**Exercise directions:** Output exactly the lines below, starting with the line that has "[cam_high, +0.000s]" and going on through the line that has "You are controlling", both included, and no other lines.

[Extracted data entries]
==================================================
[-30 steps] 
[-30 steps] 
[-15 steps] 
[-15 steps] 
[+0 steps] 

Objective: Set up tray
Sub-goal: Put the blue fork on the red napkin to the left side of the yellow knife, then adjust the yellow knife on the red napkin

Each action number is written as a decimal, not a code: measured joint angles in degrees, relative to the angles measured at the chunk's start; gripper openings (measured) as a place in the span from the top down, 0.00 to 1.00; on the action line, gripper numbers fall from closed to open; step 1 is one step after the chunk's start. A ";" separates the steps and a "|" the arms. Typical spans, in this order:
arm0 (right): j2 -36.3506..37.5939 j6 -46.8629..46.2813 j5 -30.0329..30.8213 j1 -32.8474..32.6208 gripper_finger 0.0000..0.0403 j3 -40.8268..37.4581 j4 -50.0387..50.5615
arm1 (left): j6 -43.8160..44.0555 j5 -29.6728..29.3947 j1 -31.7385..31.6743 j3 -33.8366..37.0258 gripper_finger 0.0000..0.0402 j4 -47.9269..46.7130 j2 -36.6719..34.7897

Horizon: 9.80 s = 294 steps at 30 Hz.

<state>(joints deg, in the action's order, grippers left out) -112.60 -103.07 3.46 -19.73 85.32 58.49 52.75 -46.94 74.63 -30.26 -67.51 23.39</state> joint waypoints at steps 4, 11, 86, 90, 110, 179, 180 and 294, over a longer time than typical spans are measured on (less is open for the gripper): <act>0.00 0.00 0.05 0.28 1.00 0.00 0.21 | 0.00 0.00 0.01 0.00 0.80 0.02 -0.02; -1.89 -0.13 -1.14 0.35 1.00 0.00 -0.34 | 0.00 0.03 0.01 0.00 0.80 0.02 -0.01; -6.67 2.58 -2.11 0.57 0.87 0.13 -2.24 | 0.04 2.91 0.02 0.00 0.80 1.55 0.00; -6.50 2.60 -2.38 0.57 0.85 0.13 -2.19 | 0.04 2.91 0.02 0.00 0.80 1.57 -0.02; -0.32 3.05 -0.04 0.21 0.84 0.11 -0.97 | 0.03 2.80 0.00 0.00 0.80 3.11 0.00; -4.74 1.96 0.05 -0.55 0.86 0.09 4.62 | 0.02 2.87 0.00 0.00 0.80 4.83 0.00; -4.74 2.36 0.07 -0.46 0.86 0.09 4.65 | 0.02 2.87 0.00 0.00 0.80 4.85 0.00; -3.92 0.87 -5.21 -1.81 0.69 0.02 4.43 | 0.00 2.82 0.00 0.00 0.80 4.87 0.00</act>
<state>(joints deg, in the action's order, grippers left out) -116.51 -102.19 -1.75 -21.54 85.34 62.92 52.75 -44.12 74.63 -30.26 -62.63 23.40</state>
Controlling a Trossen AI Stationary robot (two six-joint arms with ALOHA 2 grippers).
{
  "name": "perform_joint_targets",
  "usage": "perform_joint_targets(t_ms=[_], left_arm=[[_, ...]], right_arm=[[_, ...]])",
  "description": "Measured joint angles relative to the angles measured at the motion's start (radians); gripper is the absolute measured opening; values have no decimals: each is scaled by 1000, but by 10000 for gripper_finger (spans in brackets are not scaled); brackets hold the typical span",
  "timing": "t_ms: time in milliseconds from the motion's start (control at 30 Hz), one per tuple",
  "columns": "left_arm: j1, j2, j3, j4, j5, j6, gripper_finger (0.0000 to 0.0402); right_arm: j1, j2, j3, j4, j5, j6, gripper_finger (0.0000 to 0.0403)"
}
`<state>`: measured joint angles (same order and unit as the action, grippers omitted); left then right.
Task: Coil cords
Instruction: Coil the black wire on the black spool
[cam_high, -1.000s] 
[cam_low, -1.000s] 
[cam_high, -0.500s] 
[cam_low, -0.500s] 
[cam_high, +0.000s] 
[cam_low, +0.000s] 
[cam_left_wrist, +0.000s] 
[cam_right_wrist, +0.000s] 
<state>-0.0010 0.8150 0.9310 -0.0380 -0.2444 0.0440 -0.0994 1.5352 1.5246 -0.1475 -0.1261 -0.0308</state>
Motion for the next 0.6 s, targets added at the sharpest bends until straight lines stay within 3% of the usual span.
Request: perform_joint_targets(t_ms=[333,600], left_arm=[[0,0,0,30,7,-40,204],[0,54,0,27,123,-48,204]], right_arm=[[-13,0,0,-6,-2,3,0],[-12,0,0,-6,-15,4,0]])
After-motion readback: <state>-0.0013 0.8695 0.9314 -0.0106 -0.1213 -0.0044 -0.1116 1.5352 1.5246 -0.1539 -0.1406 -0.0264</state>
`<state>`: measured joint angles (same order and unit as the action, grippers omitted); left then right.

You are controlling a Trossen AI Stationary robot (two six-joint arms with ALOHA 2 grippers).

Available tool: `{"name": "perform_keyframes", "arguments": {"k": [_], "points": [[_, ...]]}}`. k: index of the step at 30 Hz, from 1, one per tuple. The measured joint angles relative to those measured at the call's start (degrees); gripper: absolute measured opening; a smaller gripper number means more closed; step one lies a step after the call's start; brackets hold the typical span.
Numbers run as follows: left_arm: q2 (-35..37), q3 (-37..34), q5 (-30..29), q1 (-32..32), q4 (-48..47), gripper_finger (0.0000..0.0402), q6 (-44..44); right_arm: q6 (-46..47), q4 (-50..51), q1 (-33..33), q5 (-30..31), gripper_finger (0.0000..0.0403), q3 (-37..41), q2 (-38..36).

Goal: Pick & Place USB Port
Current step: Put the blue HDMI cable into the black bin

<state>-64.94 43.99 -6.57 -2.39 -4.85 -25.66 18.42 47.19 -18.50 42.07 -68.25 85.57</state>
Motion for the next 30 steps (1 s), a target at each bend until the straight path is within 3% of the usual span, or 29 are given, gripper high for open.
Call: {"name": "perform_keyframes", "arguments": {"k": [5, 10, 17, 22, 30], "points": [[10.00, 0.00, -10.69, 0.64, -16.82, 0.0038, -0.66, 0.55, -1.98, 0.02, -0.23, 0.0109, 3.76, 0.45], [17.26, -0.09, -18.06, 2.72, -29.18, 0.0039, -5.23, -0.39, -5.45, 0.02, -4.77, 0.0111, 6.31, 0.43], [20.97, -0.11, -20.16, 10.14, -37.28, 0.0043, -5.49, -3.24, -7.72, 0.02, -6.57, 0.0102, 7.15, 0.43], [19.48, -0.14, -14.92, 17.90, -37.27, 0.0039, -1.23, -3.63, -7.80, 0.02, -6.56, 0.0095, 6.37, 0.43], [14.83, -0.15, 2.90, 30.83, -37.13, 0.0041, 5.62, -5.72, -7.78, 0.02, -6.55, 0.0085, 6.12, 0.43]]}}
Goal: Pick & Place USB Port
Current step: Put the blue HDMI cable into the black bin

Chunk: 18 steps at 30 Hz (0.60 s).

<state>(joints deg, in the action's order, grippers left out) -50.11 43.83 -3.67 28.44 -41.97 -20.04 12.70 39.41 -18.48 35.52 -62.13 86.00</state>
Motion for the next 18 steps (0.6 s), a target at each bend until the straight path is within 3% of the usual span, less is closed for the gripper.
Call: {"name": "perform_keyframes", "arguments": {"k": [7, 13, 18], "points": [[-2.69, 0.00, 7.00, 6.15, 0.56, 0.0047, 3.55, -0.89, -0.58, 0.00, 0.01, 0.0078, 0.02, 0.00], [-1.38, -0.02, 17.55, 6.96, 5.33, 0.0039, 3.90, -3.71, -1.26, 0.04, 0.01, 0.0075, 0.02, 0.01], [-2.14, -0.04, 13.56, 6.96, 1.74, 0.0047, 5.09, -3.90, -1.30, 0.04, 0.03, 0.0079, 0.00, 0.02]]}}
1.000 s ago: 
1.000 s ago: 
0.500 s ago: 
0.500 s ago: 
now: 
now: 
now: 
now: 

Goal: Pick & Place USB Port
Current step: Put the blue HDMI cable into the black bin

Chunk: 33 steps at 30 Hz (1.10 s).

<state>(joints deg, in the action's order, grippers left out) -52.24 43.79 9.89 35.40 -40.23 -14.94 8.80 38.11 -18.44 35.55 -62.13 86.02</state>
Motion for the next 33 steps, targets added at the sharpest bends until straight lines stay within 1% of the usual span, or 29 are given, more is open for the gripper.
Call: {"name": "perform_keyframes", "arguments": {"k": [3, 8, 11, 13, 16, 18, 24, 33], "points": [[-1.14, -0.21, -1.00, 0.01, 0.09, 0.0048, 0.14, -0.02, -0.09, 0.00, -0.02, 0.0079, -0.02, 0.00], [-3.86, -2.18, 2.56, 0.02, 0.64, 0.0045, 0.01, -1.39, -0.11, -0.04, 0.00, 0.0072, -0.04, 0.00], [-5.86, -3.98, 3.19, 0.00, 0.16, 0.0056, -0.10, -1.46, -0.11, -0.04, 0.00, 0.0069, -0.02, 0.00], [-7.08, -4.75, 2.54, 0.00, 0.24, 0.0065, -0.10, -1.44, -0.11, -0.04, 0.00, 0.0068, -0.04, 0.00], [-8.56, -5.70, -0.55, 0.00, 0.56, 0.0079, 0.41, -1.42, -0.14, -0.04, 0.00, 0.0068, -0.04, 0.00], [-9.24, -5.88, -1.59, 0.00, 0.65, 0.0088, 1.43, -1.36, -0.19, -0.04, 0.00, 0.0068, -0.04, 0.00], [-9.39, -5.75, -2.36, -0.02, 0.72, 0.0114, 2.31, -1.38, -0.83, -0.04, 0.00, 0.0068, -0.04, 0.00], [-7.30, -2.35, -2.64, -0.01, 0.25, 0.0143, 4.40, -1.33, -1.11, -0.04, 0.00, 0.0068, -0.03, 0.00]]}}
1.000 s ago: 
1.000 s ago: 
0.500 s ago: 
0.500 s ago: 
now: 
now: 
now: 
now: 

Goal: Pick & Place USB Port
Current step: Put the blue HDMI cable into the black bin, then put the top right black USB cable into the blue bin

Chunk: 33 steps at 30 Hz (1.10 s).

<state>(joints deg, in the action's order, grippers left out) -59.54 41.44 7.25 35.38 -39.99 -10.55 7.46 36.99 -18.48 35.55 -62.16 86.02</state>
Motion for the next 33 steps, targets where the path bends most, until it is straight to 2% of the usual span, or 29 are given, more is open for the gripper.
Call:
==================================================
**Exercise output:**
[cam_high, +0.000s] 
[cam_low, +0.000s] 
[cam_left_wrist, +0.000s] 
[cam_right_wrist, +0.000s] 
<state>-0.0010 0.8150 0.9310 -0.0380 -0.2444 0.0440 -0.0994 1.5352 1.5246 -0.1475 -0.1261 -0.0308</state>
Motion for the next 0.6 s, targets added at the sharpest bends until straight lines stay within 3% of the usual span.
Request: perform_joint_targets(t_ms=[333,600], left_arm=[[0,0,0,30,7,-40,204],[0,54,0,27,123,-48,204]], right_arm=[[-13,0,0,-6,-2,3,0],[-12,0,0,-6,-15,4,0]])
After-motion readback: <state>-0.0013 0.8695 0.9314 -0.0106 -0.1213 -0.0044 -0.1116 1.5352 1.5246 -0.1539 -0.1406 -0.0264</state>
`<state>`: measured joint angles (same order and unit as the action, grippers omitted); left then right.

You are controlling a Trossen AI Stationary robot (two six-joint arms with ALOHA 2 grippers).

No further output is needed here.